> How to complete this task
The whole listing that follows should be printed again, unchanged.
↓
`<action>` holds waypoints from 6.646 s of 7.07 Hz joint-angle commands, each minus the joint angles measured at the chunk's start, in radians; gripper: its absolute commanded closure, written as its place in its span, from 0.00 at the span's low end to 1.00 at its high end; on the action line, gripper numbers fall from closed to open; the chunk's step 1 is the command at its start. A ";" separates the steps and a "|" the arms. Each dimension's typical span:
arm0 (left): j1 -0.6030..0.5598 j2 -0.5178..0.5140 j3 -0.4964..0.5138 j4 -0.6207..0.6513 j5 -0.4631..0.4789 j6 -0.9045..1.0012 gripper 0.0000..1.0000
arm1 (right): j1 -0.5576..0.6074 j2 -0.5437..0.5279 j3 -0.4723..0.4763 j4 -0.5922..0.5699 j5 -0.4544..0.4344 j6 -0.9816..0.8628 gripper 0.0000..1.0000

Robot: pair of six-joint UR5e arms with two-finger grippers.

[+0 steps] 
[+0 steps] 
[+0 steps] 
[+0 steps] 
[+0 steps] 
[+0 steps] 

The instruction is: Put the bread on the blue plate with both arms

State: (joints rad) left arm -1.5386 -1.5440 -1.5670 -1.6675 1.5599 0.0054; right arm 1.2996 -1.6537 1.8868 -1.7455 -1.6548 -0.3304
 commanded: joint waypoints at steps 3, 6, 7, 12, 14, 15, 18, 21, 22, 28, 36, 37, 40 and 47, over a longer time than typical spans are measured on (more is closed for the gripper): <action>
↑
> Solution for this task
`<action>` holds waypoints from 6.646 s of 7.07 Hz joint-angle commands, each minus the joint angles measured at the chunk's start, in radians; gripper: its absolute commanded closure, written as its place in its span, from 0.00 at the span's low end to 1.00 at its high end; on the action line, gripper numbers fall from closed to open; the chunk's step 1 is the command at its start. A ";" separates the steps and a "|" the arms. Each dimension's typical span:
arm0 (left): j1 -0.6030..0.5598 j2 -0.5178..0.5140 j3 -0.4964..0.5138 j4 -0.6207..0.6513 j5 -0.4631..0.4789 j6 -0.9045..1.0012 gripper 0.0000..1.0000
arm1 (right): j1 -0.5576..0.6074 j2 -0.5437..0.5279 j3 -0.4723..0.4763 j4 -0.5922..0.5699 j5 -0.4544..0.4344 j6 -0.9816..0.8628 gripper 0.0000..1.0000

Robot: pair of six-joint UR5e arms with two-finger grippers.

[+0 steps] 
[+0 steps] 
[+0 steps] 
[+0 steps] 
[+0 steps] 
[+0 steps] 

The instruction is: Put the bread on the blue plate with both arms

State: (joints rad) left arm -1.5386 -1.5440 -1.5670 -1.6675 1.5599 0.0054; right arm 1.2996 -1.6537 1.8868 -1.7455 -1.6548 -0.3304
 commanded: joint waypoints at steps 3, 6, 7, 12, 14, 15, 18, 21, 22, 28, 36, 37, 40 and 47, over a longer time than typical spans are measured on (more is closed for the gripper): <action>

The answer has been given, and the exercise is complete.